┌──
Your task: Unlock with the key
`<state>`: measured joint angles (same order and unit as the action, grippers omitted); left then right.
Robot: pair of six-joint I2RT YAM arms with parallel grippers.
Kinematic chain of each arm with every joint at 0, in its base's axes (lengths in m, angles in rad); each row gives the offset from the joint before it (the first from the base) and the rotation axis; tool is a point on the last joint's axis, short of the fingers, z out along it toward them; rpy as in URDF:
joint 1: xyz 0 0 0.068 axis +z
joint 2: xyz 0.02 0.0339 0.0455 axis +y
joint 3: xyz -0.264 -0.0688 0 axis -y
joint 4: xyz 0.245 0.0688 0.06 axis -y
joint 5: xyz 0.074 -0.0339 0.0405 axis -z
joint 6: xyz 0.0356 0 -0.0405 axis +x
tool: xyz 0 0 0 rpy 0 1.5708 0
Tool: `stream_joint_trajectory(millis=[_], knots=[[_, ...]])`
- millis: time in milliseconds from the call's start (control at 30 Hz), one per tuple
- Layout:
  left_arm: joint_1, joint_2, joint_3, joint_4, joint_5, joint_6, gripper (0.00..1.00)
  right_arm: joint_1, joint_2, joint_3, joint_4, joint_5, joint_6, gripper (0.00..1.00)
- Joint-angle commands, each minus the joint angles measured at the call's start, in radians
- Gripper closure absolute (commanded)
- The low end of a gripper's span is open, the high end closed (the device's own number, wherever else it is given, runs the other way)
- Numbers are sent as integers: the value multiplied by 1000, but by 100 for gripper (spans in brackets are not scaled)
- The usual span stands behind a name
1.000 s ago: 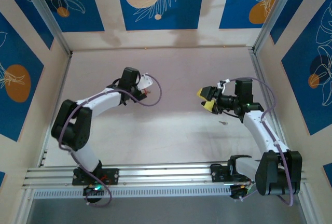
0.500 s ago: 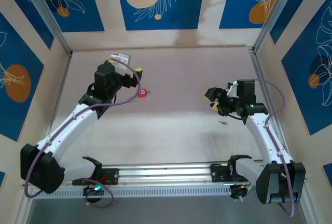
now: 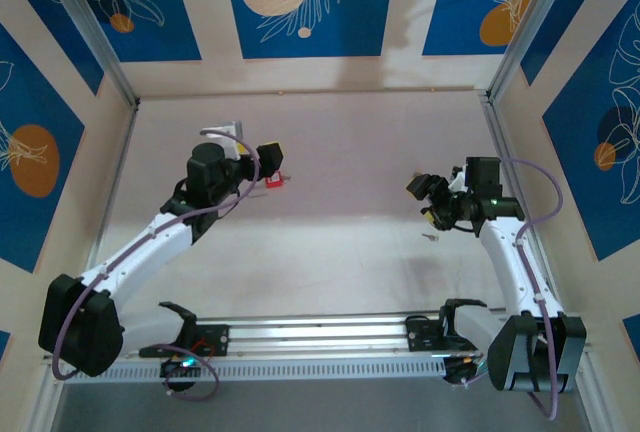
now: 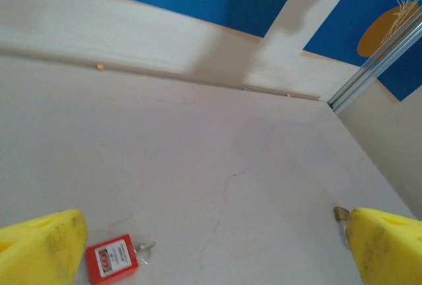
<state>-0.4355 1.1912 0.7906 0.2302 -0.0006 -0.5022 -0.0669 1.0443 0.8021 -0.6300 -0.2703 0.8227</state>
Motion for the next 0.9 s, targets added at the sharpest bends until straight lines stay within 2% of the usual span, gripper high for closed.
stream_joint_trajectory(millis=[0, 233, 333, 467, 867], knots=[[11, -59, -8, 73, 30, -101, 0, -6, 12, 43, -54, 0, -35, 28], [5, -31, 7, -11, 13, -138, 2, 24, 89, 126, -131, 125, -123, 31], [-3, 18, 24, -40, 50, -170, 5, 29, 135, 150, -143, 165, -146, 32], [-5, 63, 78, -152, 29, -173, 6, 29, 174, 164, -126, 200, -168, 33], [-5, 117, 70, -129, 80, -215, 5, 31, 329, 251, -119, 220, -246, 36]])
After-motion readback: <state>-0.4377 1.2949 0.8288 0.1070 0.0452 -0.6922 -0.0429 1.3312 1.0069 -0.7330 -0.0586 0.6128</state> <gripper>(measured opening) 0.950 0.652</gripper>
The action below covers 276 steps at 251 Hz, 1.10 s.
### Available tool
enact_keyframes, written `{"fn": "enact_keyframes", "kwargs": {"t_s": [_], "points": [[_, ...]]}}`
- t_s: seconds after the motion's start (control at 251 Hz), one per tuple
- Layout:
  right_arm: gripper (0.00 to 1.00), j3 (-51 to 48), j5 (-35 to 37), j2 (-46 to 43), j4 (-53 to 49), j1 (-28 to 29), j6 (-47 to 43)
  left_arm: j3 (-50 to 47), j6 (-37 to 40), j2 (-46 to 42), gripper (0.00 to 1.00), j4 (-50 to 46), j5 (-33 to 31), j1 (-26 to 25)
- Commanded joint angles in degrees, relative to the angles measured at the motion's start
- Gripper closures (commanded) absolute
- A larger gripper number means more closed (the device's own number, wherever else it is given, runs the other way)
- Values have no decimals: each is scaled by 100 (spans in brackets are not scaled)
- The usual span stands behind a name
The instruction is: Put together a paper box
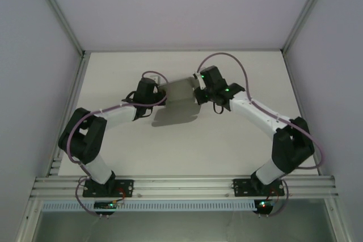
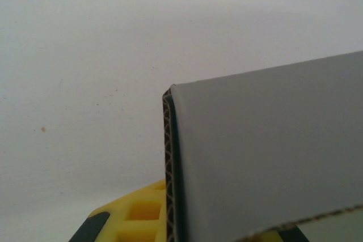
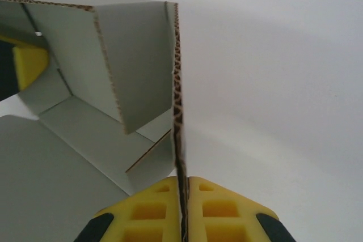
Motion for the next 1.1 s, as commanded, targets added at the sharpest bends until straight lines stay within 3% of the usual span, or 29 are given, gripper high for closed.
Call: {"fn": "enact_keyframes", "kwargs": {"t_s": [0.0,0.096,0.227,0.527,0.623,0.93,1.098], "points": [[100,495,897,471,-430,214,240,264,143,-72,100,108,325,-229],[100,1190,1876,985,-1012,573,291,290,81,-52,100,78,327,-243],[100,2119,3284,1738,-2475,674,1031,266,54,-114,100,114,302,-263],[100,2944,4181,2505,-3216,848,1579,256,-29,-106,100,146,288,-285],[100,3000,4240,2611,-3317,828,1686,236,-18,-120,100,159,269,-284],[100,2966,3451,2387,-2626,1019,1225,276,-59,20,100,194,226,-283],[71,2423,3126,1613,-2308,1147,864,242,-8,47,100,200,116,-253]]}}
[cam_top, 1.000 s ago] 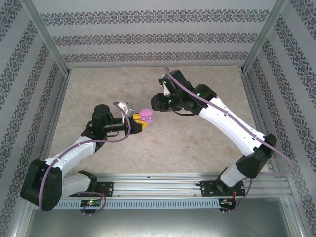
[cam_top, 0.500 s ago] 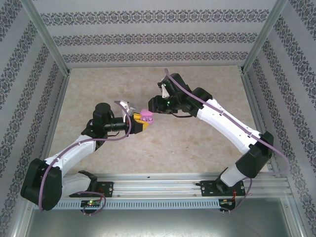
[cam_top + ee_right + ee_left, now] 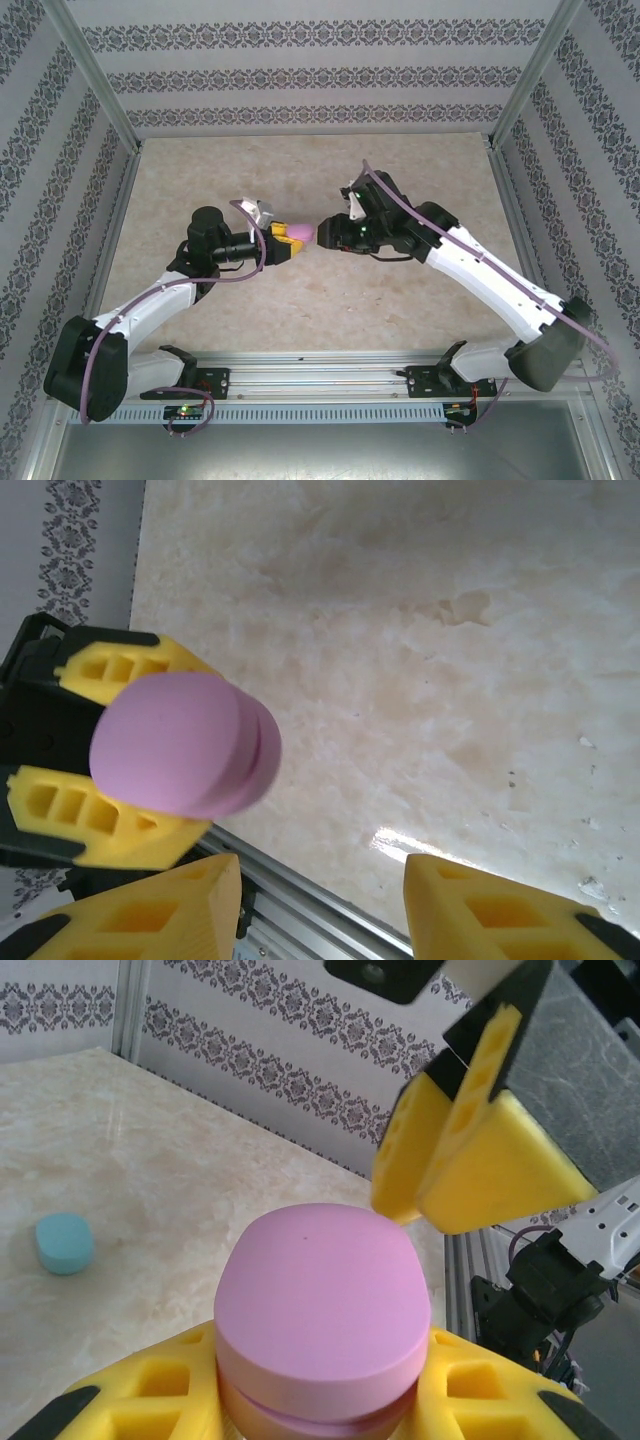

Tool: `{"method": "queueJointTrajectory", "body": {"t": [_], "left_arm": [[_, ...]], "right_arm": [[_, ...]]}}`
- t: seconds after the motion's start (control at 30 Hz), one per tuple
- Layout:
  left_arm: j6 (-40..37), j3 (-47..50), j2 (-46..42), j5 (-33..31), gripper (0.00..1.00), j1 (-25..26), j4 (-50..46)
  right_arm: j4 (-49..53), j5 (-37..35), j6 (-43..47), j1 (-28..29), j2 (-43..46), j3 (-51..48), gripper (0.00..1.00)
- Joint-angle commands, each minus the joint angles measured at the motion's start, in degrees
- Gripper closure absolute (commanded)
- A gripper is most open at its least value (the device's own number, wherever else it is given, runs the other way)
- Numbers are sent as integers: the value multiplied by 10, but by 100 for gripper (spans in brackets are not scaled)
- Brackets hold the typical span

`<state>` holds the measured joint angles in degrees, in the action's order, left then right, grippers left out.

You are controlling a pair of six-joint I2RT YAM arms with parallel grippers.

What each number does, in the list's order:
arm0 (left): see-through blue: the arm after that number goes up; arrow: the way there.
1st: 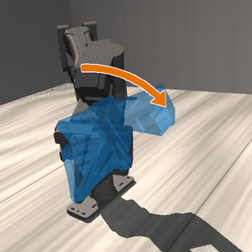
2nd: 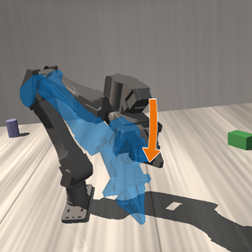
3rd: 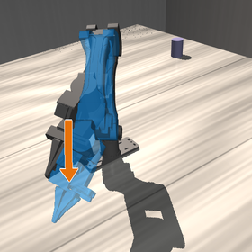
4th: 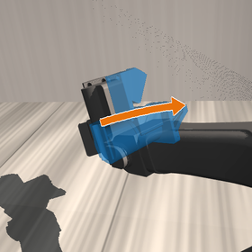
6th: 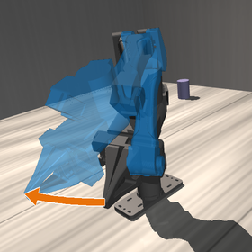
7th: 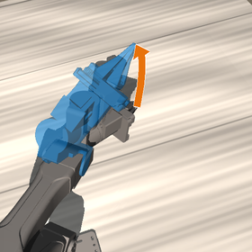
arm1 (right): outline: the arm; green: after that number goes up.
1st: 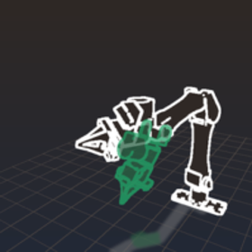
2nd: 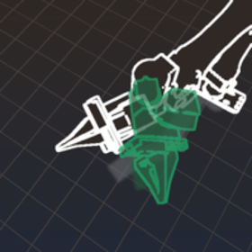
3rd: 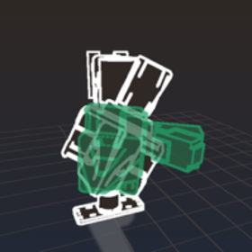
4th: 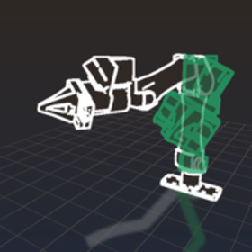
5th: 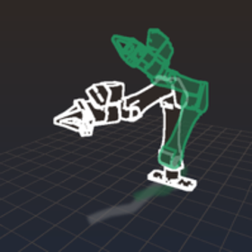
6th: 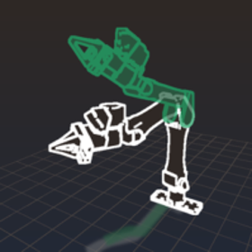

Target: Insert the wireless bluetooth earbuds into the charging case

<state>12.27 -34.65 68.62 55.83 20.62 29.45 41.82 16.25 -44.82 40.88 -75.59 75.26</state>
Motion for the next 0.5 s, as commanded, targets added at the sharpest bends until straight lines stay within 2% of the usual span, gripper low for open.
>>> {"method": "queueJointTrajectory", "body": {"t": [0.0,0.13,0.47], "left_arm": [[19,-14,5,4,78,5,53],[23,-13,5,5,78,5,58],[30,-13,7,9,78,5,66]], "right_arm": [[-67,33,-53,-20,25,-38,52],[-148,74,-106,-30,28,-71,50],[-299,121,-202,-30,4,-120,47]]}}
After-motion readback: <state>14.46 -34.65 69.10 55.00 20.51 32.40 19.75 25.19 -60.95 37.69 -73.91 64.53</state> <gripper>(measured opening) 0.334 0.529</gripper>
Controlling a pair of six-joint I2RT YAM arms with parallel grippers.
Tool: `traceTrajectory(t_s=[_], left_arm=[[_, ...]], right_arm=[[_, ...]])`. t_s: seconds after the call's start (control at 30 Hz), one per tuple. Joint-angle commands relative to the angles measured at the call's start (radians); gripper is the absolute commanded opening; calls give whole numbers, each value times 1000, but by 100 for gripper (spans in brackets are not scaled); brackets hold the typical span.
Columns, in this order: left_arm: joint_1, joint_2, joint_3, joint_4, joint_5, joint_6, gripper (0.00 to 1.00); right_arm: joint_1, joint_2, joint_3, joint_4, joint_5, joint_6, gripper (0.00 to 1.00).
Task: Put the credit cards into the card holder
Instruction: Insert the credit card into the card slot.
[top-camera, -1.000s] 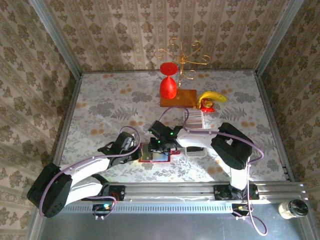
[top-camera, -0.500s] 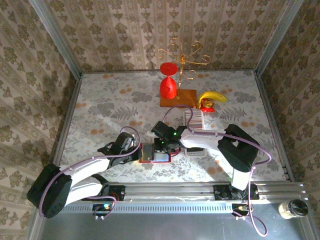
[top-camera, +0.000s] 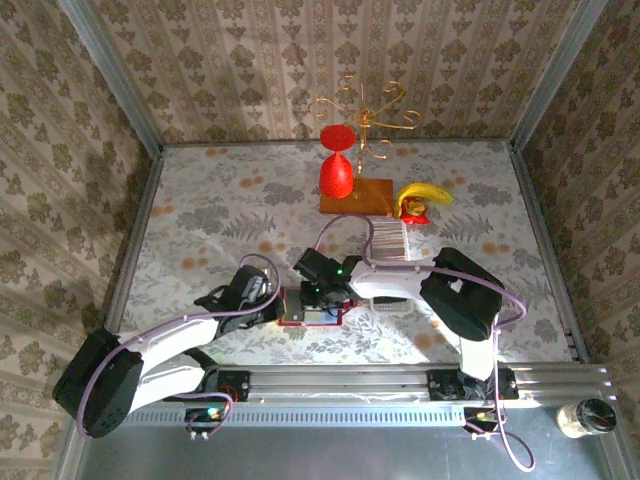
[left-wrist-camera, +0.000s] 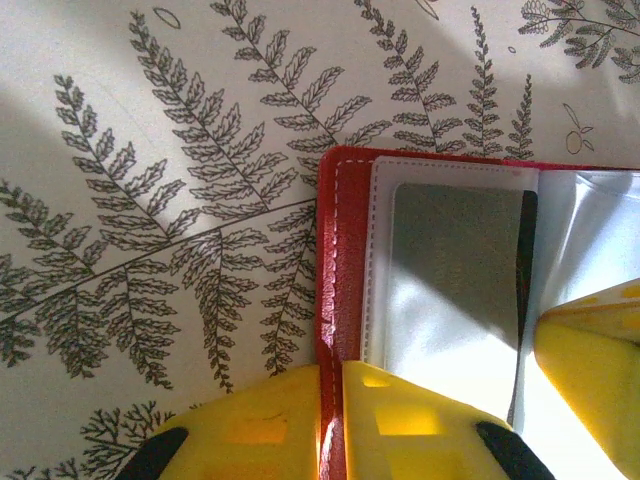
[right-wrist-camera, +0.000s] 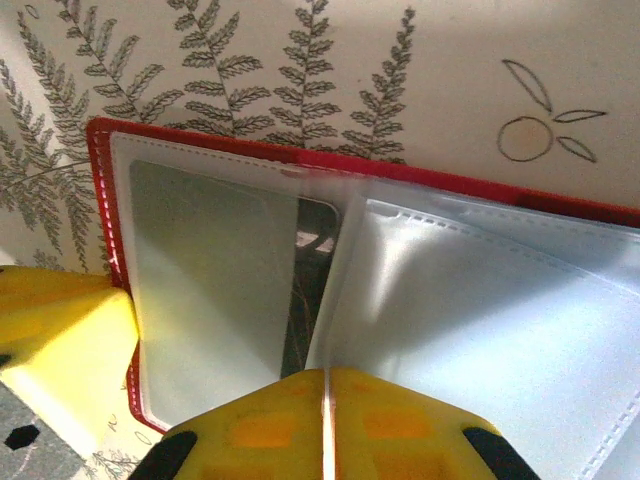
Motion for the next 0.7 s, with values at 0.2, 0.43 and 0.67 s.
traceTrajectory(t_s=[0.2,0.43,0.67], left_arm=[[-13,-26,-37,-82,16,-23,16],[-15,-25,-28,-90,14,-12,20],[-15,-24,-25,-83,23,-10,23]], right_arm=[[10,-15,13,-61,41,-4,10],[10,-142,-52,-38,66,-2,19],[11,-258,-109,-113,123,12,32]])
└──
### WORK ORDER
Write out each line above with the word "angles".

### TASK RESPONSE
`<state>`: measured joint angles (same order and unit as the action, grippers omitted); left then right.
Kinematic chain of each arm with every joint at 0, in its base's axes (lengths in m, angles in rad); each row gives the offset from the joint before it (the first from the base) and the rotation axis; tool is a point on the last joint's axis, short of the fingers, z out along it toward them; rpy as in URDF:
- Joint-angle commands, each minus the joint angles measured at the call's start, in radians
- Commanded joint angles in degrees, relative to the angles measured at the motion's start
- Joint-angle commands, each minus the joint angles measured at the motion's start, in degrees
`<state>` holds the measured joint angles in degrees, in the action's order, left then right, grippers left out.
Tool: `traceTrajectory(t_s=[_], left_arm=[[_, ...]], right_arm=[[_, ...]])`. t_s: seconds after the call's start (control at 30 Hz), one per tuple. Joint-angle commands relative to the angles measured at the call's start (radians); gripper is the absolute commanded opening; calls give whole numbers, each value times 1000, but by 100 for gripper (spans in brackets are not scaled); brackets hold the typical span.

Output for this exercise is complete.